Debt Instruments – What is Yankee Bond?
What is Yankee Bond?
A US domestic bond sold primarily to the US market, issued in dollars by a non-US issuer registered with the SEC. Similar nomenclature applies to other markets (Bulldog in the UK, Samurai in Japan).
In simple terms, a Yankee bond is a bond issued in the United States by a foreign company and denominated in U.S. dollars. These bonds are attractive to foreign issuers because they allow them to access the large and liquid U.S. capital markets and provide a way for foreign investors to invest in non-U.S. companies.

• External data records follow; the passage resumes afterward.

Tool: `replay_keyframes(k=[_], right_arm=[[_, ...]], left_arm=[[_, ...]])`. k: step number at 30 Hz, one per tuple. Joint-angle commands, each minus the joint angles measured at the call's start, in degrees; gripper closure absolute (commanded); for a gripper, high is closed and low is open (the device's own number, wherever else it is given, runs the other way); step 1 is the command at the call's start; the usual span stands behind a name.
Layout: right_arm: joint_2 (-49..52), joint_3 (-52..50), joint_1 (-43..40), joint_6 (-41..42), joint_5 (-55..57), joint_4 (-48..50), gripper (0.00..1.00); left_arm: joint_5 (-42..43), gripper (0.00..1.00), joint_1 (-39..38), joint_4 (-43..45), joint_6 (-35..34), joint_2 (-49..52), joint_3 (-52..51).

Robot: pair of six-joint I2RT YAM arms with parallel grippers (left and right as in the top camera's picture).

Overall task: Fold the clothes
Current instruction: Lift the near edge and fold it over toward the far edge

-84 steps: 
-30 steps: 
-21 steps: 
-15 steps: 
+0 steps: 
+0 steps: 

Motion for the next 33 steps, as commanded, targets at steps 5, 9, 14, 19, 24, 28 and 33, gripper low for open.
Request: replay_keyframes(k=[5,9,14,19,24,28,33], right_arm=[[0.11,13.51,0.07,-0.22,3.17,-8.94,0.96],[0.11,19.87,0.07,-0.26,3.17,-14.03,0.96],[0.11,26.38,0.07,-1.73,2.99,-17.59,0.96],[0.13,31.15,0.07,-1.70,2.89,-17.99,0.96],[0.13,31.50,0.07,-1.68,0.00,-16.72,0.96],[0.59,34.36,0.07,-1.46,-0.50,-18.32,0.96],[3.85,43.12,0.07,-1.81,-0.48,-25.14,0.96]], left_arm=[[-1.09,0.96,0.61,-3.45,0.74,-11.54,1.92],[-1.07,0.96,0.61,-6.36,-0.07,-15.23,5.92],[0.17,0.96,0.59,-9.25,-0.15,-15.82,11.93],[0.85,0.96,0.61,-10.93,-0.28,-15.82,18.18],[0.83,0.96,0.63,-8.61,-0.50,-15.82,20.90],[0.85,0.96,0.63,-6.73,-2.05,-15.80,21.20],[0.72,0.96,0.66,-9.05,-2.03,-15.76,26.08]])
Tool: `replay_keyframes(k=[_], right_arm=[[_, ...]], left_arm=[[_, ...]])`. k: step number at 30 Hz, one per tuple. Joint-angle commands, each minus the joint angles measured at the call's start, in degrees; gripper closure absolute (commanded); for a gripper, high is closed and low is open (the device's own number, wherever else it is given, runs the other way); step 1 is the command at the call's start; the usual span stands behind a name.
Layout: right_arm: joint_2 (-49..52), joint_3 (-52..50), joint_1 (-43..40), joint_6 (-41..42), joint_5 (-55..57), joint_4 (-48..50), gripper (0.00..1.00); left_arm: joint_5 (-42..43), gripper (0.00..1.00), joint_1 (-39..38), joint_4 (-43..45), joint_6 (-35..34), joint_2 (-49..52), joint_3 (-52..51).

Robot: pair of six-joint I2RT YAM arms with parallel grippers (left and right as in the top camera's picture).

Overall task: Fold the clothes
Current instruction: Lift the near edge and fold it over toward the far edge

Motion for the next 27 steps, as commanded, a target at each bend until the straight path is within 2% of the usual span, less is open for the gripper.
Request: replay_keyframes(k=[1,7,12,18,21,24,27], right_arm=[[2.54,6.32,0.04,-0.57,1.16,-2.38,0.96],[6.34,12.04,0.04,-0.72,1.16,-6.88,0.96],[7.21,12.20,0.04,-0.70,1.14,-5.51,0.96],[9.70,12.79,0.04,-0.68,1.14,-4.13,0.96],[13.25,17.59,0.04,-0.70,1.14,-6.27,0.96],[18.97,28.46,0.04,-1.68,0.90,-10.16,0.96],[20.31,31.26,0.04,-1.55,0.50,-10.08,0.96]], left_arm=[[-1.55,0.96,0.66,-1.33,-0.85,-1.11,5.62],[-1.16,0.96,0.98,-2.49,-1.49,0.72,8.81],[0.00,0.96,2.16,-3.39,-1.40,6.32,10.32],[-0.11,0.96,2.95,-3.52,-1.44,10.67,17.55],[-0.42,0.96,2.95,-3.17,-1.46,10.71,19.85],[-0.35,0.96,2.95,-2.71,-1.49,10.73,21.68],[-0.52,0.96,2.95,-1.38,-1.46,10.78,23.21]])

How do Yankee Bond reflect in financial statements?
In financial statements, Yankee bonds are reflected as liabilities. They are recorded as long-term debt on the balance sheet, and the periodic interest payments made to bondholders are recorded as interest expense on the income statement. The principal amount of the bond is recorded as a liability and is reduced over time as the bond matures and the issuer repays the bondholders. The interest payments and the repayment of the principal are both cash outflows for the issuer, and they have an impact on the issuer’s cash flow statement.
Benefits of Yankee Bond
- Access to Capital: Yankee bonds allow foreign issuers to access the large and liquid U.S. capital markets, enabling them to raise capital for their operations.
- Diversification: Yankee bonds provide a way for foreign investors to invest in non-U.S. companies and diversify their portfolios.
- Currency Hedging: By issuing bonds in U.S. dollars, foreign issuers can hedge against currency fluctuations and minimize the impact of currency risk.
Risks of Yankee Bond
- Currency Risk: While the issuance of Yankee bonds provides a form of currency hedging, the issuer is still exposed to currency risk, as the value of the bonds and interest payments will be impacted by changes in exchange rates.
- Interest Rate Risk: Changes in U.S. interest rates can impact the value of Yankee bonds and the interest payments received by bondholders.
- Credit Risk: Yankee bonds are subject to credit risk, which is the risk that the issuer will be unable to make interest payments or repay the principal when the bond matures.
- Political Risk: Yankee bonds are subject to political risk, which is the risk that changes in political conditions could impact the issuer’s ability to make interest payments or repay the principal when the bond matures.